A banca tenta fazer o candidato acreditar que a Lei Maria da Penha só se aplica se houver violência física ou se o casal coabitar. Mas o art. 5º, III, é claro: basta a relação íntima de afeto, com ou sem coabitação, e a violência psicológica já configura a hipótese de incidência. Fique atento: a lei protege a mulher mesmo após o fim do relacionamento.
Critério
Alternativa A
Alternativa B (Gabarito)
Alternativa C
Alternativa D
Aplicação da Lei Maria da Penha
Correta (relação íntima de afeto)
Correta (relação íntima de afeto, sem coabitação)
Incorreta (exige violência física concreta)
Incorreta (exige coabitação ou namoro vigente)
Natureza da ação penal (lesão corporal)
Errada (condicionada à representação)
Correta (pública incondicionada)
Errada (aplica-se o CP sem a lei especial)

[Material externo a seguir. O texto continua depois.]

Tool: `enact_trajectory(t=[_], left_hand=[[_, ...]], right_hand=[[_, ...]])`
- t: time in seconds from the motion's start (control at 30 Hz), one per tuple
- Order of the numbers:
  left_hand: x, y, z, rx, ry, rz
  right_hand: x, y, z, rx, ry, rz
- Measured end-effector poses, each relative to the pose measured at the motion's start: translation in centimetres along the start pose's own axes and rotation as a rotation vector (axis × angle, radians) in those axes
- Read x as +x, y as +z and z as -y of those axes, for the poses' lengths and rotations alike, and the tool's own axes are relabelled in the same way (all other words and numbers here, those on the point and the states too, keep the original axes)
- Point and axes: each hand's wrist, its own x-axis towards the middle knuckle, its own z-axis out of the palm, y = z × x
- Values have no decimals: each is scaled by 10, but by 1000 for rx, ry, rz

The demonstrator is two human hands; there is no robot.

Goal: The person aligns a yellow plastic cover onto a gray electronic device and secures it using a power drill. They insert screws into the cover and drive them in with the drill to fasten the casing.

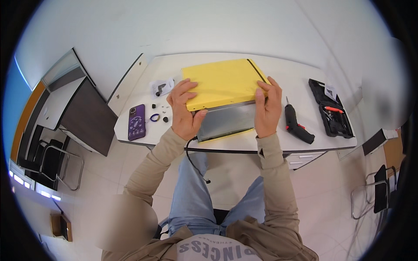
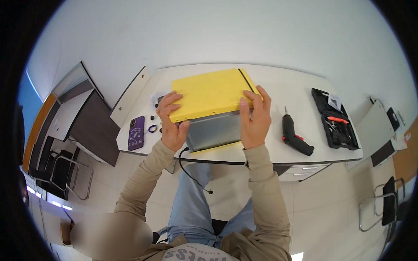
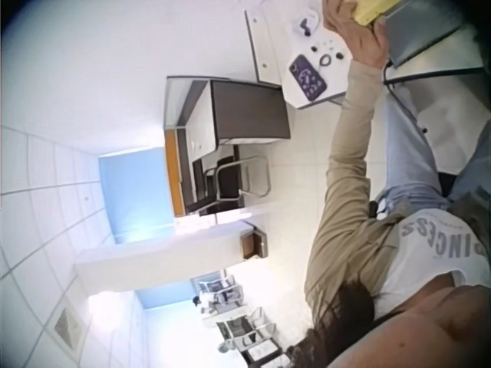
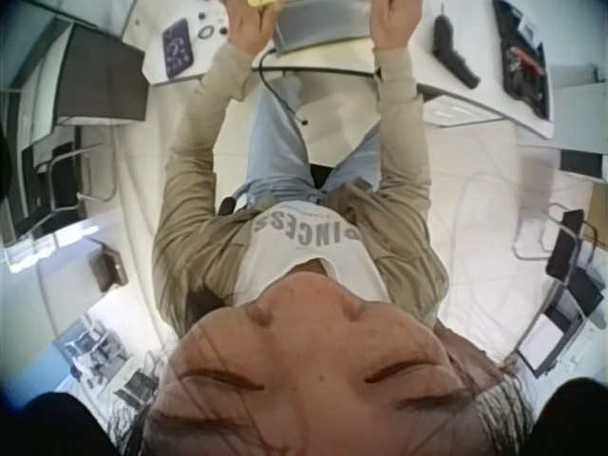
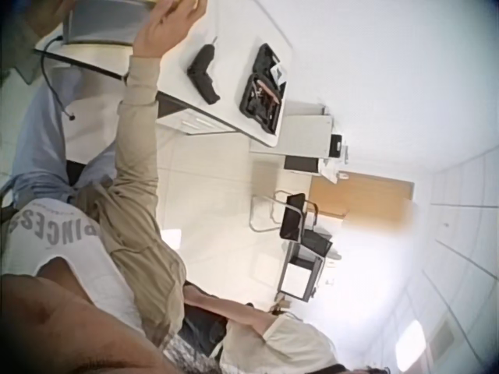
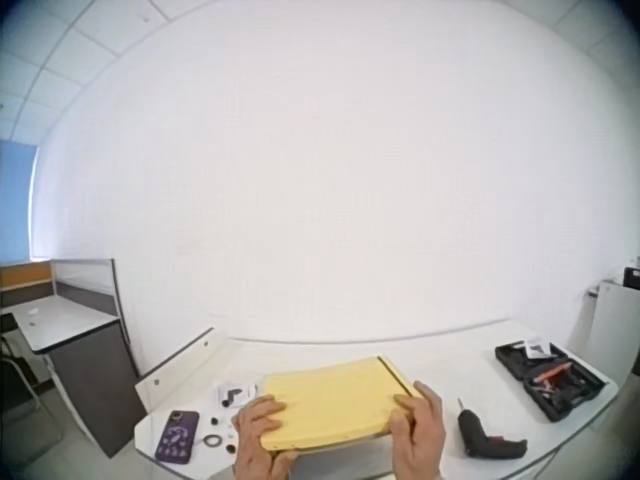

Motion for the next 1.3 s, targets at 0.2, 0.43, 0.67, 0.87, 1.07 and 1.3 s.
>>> enact_trajectory(t=[0.2,0.43,0.67,0.87,1.07,1.3], left_hand=[[-6,37,11,-178,37,-149],[-12,-6,16,80,42,96],[-13,12,19,-44,65,84],[-11,15,9,-1,25,51],[-21,30,25,-304,-13,-101],[-3,25,-10,-113,-16,-77]], right_hand=[[-7,2,-28,-85,-44,-150],[-2,15,1,38,200,30],[2,3,-1,19,222,-35],[4,10,6,47,261,-99],[-4,41,-20,24,175,-263],[2,11,-16,87,223,-211]])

Errada (aplica-se o CP sem a lei especial)
Fundamento legal
Art. 5º, III, mas conclusão errada
Art. 5º, III, e Súmula 600/STJ
Art. 7º (violência psicológica ignorada)
Art. 5º, III, contrariado
Alternativa A — ❌ Incorreta
O erro está na afirmação de que a ação penal seria condicionada à representação de Atena. A Súmula 542 do STJ estabelece que a ação penal relativa ao crime de lesão corporal resultante de violência doméstica contra a mulher é pública incondicionada. Além disso, a Lei Maria da Penha afasta a aplicação da Lei nº 9.099/1995, que é onde se prevê a necessidade de representação para a lesão corporal leve. A parte inicial da alternativa está correta ao afirmar que a lei se aplica por se tratar de relação íntima de afeto, mas a conclusão sobre a ação penal é equivocada.
Alternativa B — ✅ Correta ⟵ GABARITO
A alternativa reproduz fielmente o art. 5º, III, da Lei nº 11.340/2006, que configura violência doméstica e familiar contra a mulher em qualquer relação íntima de afeto, na qual o agressor conviva ou tenha convivido com a ofendida, independentemente de coabitação. No caso, Ares e Atena namoravam, o que caracteriza relação íntima de afeto, e a violência psicológica (ridicularização e difamação) e física (tapa) ocorreram nesse contexto. A Súmula 600 do STJ reforça que não se exige coabitação.
Alternativa C — ❌ Incorreta
A alternativa erra ao afirmar que a Lei Maria da Penha não se aplica por inexistir violência física concreta. A lei abrange a violência psicológica, como a ridicularização e a difamação, que são formas de violência previstas no art. 7º. Além disso, houve violência física (o tapa) e ameaça, o que configura claramente a hipótese de incidência da lei. A menção ao ECA é irrelevante para o caso, pois a violência foi praticada contra Atena, não contra o filho menor.
Alternativa D — ❌ Incorreta
A alternativa erra ao condicionar a aplicação da Lei Maria da Penha à coabitação ou à manutenção do namoro. O art. 5º, III, é expresso ao incluir qualquer relação íntima de afeto, independentemente de coabitação, e a Súmula 600 do STJ reforça esse entendimento. A lei protege a mulher mesmo após o fim do relacionamento, desde que a violência tenha ocorrido no contexto de uma relação íntima de afeto. A alternativa também erra ao afirmar que apenas os crimes do Código Penal seriam aplicados, ignorando a incidência da lei especial.